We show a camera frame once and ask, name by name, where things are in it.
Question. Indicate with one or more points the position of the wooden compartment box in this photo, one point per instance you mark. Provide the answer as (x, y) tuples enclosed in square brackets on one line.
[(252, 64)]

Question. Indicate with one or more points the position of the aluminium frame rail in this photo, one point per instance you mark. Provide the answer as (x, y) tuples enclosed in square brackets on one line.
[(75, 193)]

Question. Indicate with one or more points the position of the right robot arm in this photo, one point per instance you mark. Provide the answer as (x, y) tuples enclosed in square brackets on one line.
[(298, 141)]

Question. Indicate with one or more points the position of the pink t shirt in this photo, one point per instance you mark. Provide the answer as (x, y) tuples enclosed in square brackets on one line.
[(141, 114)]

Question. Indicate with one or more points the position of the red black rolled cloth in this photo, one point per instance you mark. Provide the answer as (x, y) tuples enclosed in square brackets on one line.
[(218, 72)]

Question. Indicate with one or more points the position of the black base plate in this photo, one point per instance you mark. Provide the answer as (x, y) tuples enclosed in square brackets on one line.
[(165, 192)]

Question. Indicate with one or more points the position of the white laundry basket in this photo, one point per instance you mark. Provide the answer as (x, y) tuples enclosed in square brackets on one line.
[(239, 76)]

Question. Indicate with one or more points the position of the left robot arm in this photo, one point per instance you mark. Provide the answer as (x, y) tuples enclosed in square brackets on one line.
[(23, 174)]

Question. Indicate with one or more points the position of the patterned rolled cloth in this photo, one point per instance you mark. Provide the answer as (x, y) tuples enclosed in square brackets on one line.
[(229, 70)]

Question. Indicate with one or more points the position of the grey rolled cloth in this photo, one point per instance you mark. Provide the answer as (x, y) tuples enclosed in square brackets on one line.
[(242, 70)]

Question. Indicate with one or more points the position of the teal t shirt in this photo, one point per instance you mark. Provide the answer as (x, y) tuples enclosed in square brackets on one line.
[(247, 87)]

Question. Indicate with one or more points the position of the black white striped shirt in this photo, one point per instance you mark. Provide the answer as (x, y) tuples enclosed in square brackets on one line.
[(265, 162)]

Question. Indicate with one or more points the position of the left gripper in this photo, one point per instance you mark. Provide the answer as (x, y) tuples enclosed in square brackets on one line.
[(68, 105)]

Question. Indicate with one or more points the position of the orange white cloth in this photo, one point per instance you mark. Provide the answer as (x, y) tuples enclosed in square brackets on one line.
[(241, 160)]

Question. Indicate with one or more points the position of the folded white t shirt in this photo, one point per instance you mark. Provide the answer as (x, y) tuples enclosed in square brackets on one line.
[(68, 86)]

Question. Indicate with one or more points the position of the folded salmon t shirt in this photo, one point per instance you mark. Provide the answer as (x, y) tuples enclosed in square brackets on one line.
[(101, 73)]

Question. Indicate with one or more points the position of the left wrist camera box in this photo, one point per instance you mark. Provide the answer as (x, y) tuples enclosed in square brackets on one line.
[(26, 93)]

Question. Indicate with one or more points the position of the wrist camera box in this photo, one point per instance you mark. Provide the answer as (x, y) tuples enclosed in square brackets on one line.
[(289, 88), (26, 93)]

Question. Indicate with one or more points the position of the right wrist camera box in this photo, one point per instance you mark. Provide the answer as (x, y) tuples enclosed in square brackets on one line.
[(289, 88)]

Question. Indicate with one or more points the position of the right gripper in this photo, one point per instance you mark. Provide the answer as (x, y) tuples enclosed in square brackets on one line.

About this exercise: Every line above has to be restated word for word.

Answer box:
We show a camera frame once and ask, name by name, where things are in it.
Question. Indicate with one or more points the position of the wooden compartment box in this photo, one point per instance you mark. Provide the answer as (x, y) tuples enclosed in square brackets on one line.
[(252, 64)]

Question. Indicate with one or more points the position of the aluminium frame rail in this photo, one point per instance you mark. Provide the answer as (x, y) tuples enclosed in square brackets on one line.
[(75, 193)]

Question. Indicate with one or more points the position of the right robot arm in this photo, one point per instance you mark. Provide the answer as (x, y) tuples enclosed in square brackets on one line.
[(298, 141)]

Question. Indicate with one or more points the position of the pink t shirt in this photo, one point per instance you mark. Provide the answer as (x, y) tuples enclosed in square brackets on one line.
[(141, 114)]

Question. Indicate with one or more points the position of the red black rolled cloth in this photo, one point per instance you mark. Provide the answer as (x, y) tuples enclosed in square brackets on one line.
[(218, 72)]

Question. Indicate with one or more points the position of the black base plate in this photo, one point per instance you mark. Provide the answer as (x, y) tuples enclosed in square brackets on one line.
[(165, 192)]

Question. Indicate with one or more points the position of the white laundry basket in this photo, one point per instance you mark. Provide the answer as (x, y) tuples enclosed in square brackets on one line.
[(239, 76)]

Question. Indicate with one or more points the position of the left robot arm in this photo, one point per instance you mark. Provide the answer as (x, y) tuples enclosed in square brackets on one line.
[(23, 174)]

Question. Indicate with one or more points the position of the patterned rolled cloth in this photo, one point per instance you mark. Provide the answer as (x, y) tuples enclosed in square brackets on one line.
[(229, 70)]

Question. Indicate with one or more points the position of the grey rolled cloth in this photo, one point per instance you mark. Provide the answer as (x, y) tuples enclosed in square brackets on one line.
[(242, 70)]

Question. Indicate with one or more points the position of the teal t shirt in this photo, one point per instance you mark. Provide the answer as (x, y) tuples enclosed in square brackets on one line.
[(247, 87)]

Question. Indicate with one or more points the position of the black white striped shirt in this photo, one point per instance you mark. Provide the answer as (x, y) tuples enclosed in square brackets on one line.
[(265, 162)]

Question. Indicate with one or more points the position of the left gripper in this photo, one point per instance you mark. Provide the answer as (x, y) tuples enclosed in square brackets on one line.
[(68, 105)]

Question. Indicate with one or more points the position of the orange white cloth in this photo, one point per instance you mark. Provide the answer as (x, y) tuples enclosed in square brackets on one line.
[(241, 160)]

Question. Indicate with one or more points the position of the folded white t shirt in this photo, one point per instance you mark. Provide the answer as (x, y) tuples enclosed in square brackets on one line.
[(68, 86)]

Question. Indicate with one or more points the position of the folded salmon t shirt in this photo, one point per instance you mark. Provide the answer as (x, y) tuples enclosed in square brackets on one line.
[(101, 73)]

Question. Indicate with one or more points the position of the left wrist camera box in this photo, one point per instance you mark. Provide the answer as (x, y) tuples enclosed in square brackets on one line.
[(26, 93)]

Question. Indicate with one or more points the position of the wrist camera box in this photo, one point per instance you mark. Provide the answer as (x, y) tuples enclosed in square brackets on one line.
[(289, 88), (26, 93)]

Question. Indicate with one or more points the position of the right wrist camera box in this photo, one point per instance you mark. Provide the answer as (x, y) tuples enclosed in square brackets on one line.
[(289, 88)]

Question. Indicate with one or more points the position of the right gripper in this photo, one point per instance you mark. Provide the answer as (x, y) tuples enclosed in square brackets on one line.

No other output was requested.